Choosing the right enemy is critical. Pick an enemy they don't know, so you can decide what is bad about them. And it mustn't be anyone or anything which might 'come round' to your side, because then followers might waste their time proselytising, or even meet the enemy and see humane matches of themselves there. Then you'd have no enemy, and you'd be screwed. So foreigners and homosexuals are a popular choice, or vague out-groups, or distant barely-understood organisations, or even invented chimera - devils, ghosts or witches. Imaginary enemies work better.

The Jews, of course, are a popular choice of enemy. That Austrian bloke actually said (it's in Mein Kampf) that "In the Jew I still saw only a man.. I was against the idea that he should be attacked because he had a different faith" but then again, we need to give the people "one common enemy against whom they have to fight... intensifies their belief in the justice of their own cause" because "The masses are not in a position to discern where the enemy's fault ends and where our own begins". Trouble is, of course, you have to carry thorough, and we know where that ends.


So, if you want to control people, to get them to laud you, praise you, follow you and (let's be honest) give you money, I'll let you have this one for free. You just need to pop your preferred enemy into the 'them' spaces and you'll be well on the way to leading the chants at your mass rallies and making the trains run on time. Any guesses where I got it?
We are a patient and long-suffering people. But we have been too generous, too open, too honest for too long.
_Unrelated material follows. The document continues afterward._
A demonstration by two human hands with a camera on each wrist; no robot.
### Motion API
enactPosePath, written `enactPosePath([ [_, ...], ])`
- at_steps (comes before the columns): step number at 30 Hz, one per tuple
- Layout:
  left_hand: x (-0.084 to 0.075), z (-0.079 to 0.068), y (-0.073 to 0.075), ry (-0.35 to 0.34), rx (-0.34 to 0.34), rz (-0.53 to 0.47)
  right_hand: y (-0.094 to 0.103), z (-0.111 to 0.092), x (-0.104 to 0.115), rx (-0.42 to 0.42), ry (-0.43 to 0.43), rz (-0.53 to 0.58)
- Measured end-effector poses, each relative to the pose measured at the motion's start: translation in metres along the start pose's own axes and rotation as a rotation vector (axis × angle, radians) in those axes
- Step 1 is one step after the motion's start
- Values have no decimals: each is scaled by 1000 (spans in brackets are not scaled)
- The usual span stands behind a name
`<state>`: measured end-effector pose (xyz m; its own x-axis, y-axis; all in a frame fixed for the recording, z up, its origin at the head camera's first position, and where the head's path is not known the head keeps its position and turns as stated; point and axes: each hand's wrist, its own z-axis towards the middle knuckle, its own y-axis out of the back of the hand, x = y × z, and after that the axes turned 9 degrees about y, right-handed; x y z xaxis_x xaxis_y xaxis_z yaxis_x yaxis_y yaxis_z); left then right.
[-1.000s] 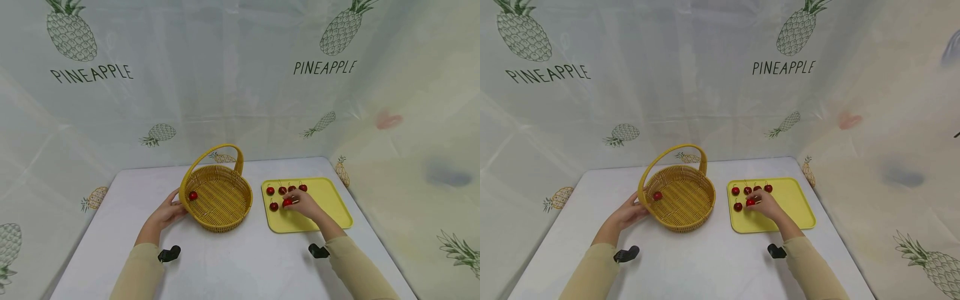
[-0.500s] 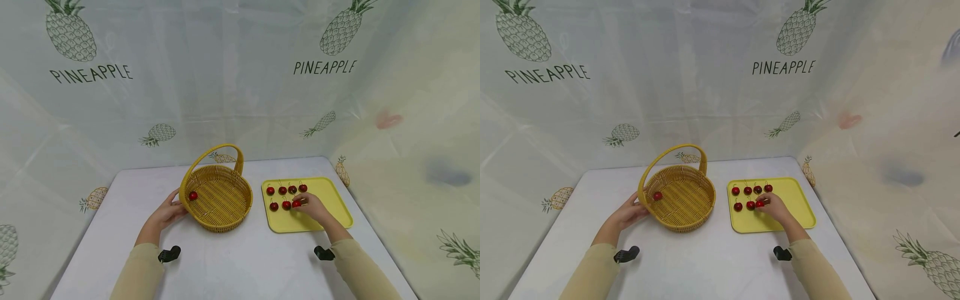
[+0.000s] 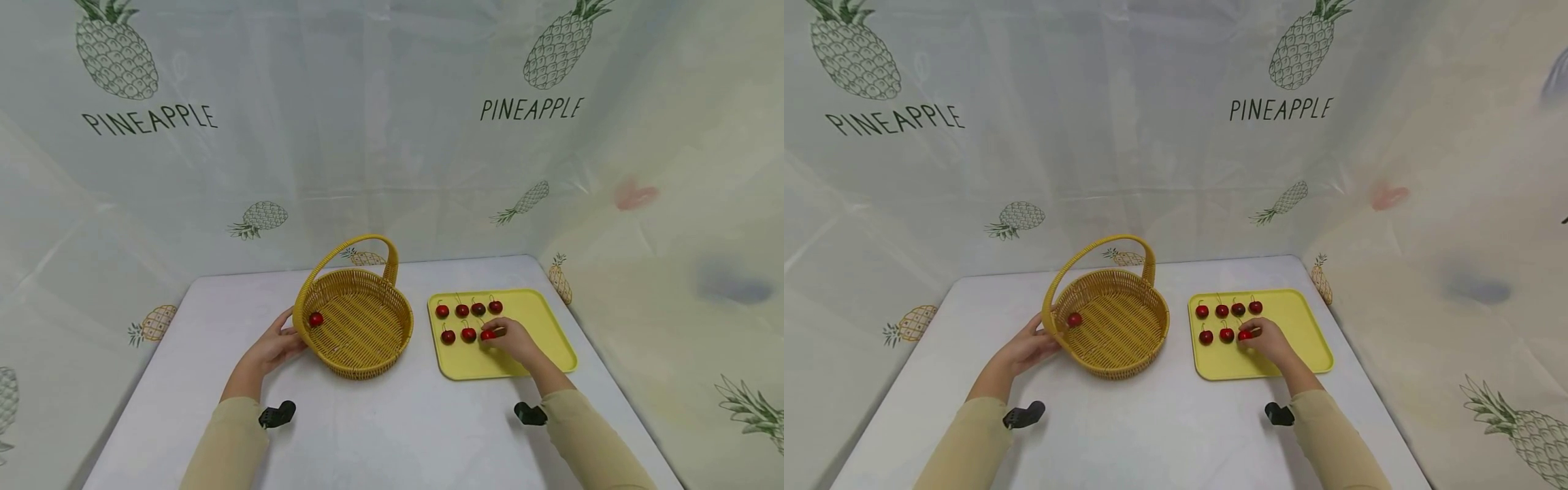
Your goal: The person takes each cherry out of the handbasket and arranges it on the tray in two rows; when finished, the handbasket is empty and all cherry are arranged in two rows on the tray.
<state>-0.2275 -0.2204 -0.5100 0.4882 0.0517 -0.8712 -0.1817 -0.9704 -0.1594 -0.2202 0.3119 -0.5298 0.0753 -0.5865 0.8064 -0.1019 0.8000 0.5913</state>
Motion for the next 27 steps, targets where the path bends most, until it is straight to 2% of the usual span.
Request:
enactPosePath([
  [9, -1, -1, 0, -4, 6, 2, -2, 4, -5, -11, -23, 34],
  [27, 2, 1, 1, -11, 12, -13, -3, 12, -9, -21, -14, -16],
])
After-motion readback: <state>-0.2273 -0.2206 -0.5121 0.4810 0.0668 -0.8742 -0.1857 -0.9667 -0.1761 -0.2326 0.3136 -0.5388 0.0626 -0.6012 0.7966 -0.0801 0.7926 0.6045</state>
Our country is in serious trouble. And you don't need to look far to see where the problem lies. Life for many of our long-suffering people is hard. Prices have risen, jobs are hard to find. Funny that certain people and assorted hangers-on always seem to do all right for themselves? This must change.
The globalist political class, and international corporations, have been working hand in glove to stifle the free speech of those who dare to disagree. But they cannot silence us any more. We are the only people in this world who truly respect freedom. The fake 'freedom' they talk about is just another word for doing what you're told to do. We won't fall for that.  Do we feel sorry for the ‘bad’ way they say they've been treated? No. Because we know how they lie, cheat and push this silly, false, made-up story of victimhood. We are, and always have been, the peacemakers. The real intimidation and threats of violence come from others. They invented political terrorism. Even when you tell their supporters the truth, they can't understand it. They don't have the capacity to understand real truth.
We are unique in the world in our commitment to peace, despite all their efforts. We are not a warlike people, the world knows that. But when we are forced into war, we can fight like no others, and they should know that too.